Friday, November 10, 2006
Keynote Speaker:
Annette L. Nazareth
Commissioner, U.S. Securities and Exchange Commission
Co-sponsored by the Center for the Study of International Business Law and the Brooklyn Journal of Corporate, Financial & Commercial Law in partnership with The Securities and Exchange Commission Historical Society
The securities markets are in the midst of unparalleled structural changes: electronic trading of securities is largely replacing the traditional floor-based trading system; the exchanges have been transformed from membership associations into publicly owned business corporations; and international mergers of stock exchanges are underway.
In three panel sessions, this symposium focused on these events and how they are likely to affect the protection of investors and the system of regulation and self-regulation that is designed to achieve that protection.
Panel I, “The Future Shape of the Markets,” covered the major issues inherent in decisions about market structure: how to balance the demands for competition and consolidation against the dangers of fragmentation; whether the trading markets will be electronic or manual, and to what extent; how retail and institutional interests can be reconciled; how to define and enforce best execution as a legal standard; and similar matters.

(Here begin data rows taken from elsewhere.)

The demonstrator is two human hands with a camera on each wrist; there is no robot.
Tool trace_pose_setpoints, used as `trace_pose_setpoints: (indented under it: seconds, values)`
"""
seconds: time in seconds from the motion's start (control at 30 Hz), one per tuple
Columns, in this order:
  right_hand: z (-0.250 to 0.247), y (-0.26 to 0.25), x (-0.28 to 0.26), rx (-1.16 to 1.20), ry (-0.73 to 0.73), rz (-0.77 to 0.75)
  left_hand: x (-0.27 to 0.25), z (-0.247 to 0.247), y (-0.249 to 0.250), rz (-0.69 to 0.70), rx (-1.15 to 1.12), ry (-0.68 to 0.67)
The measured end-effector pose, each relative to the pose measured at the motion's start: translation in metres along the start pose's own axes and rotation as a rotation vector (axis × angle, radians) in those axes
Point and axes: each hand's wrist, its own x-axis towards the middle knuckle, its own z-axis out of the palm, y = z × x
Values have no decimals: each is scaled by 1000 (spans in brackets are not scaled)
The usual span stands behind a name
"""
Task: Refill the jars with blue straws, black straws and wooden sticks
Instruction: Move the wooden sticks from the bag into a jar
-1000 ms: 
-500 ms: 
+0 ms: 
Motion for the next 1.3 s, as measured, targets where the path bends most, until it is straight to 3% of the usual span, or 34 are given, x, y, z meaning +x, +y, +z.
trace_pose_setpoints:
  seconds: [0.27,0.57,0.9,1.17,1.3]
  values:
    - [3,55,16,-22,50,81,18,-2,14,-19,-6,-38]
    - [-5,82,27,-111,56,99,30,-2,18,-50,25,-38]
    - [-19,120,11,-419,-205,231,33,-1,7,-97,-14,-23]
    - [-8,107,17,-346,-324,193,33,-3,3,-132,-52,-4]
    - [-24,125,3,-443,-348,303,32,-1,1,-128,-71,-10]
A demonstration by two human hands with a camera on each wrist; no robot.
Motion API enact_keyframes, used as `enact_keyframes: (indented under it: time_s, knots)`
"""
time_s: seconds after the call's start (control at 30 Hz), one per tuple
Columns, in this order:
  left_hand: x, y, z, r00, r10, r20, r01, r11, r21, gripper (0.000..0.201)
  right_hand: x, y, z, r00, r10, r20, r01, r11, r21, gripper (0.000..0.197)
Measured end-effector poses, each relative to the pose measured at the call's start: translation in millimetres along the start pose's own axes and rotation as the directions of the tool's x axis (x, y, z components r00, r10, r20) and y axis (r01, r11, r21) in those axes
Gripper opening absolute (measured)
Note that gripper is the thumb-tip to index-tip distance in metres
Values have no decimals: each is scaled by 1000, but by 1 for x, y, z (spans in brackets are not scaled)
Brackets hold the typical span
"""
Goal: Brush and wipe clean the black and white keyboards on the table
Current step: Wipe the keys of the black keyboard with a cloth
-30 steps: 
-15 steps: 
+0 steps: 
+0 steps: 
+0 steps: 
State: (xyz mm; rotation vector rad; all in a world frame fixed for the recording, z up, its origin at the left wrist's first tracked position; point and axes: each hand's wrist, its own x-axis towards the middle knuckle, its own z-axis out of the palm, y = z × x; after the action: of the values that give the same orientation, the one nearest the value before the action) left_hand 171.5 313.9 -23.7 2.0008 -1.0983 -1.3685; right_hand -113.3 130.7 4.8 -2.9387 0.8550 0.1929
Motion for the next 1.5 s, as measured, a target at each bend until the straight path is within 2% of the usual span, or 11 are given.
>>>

Panel II, “The Impact of Market Structure on Regulation and the Self-Regulatory System,” discussed the likely impact of changes in market structure on the fairness of the markets, international regulation, and the self-regulatory system.
Panel III, “The Respective Roles of Government and Competition in Shaping and Developing the Markets,” discussed the extent to which competition rather than government regulation should shape the markets and the appropriate role of the government in determining and regulating market structure.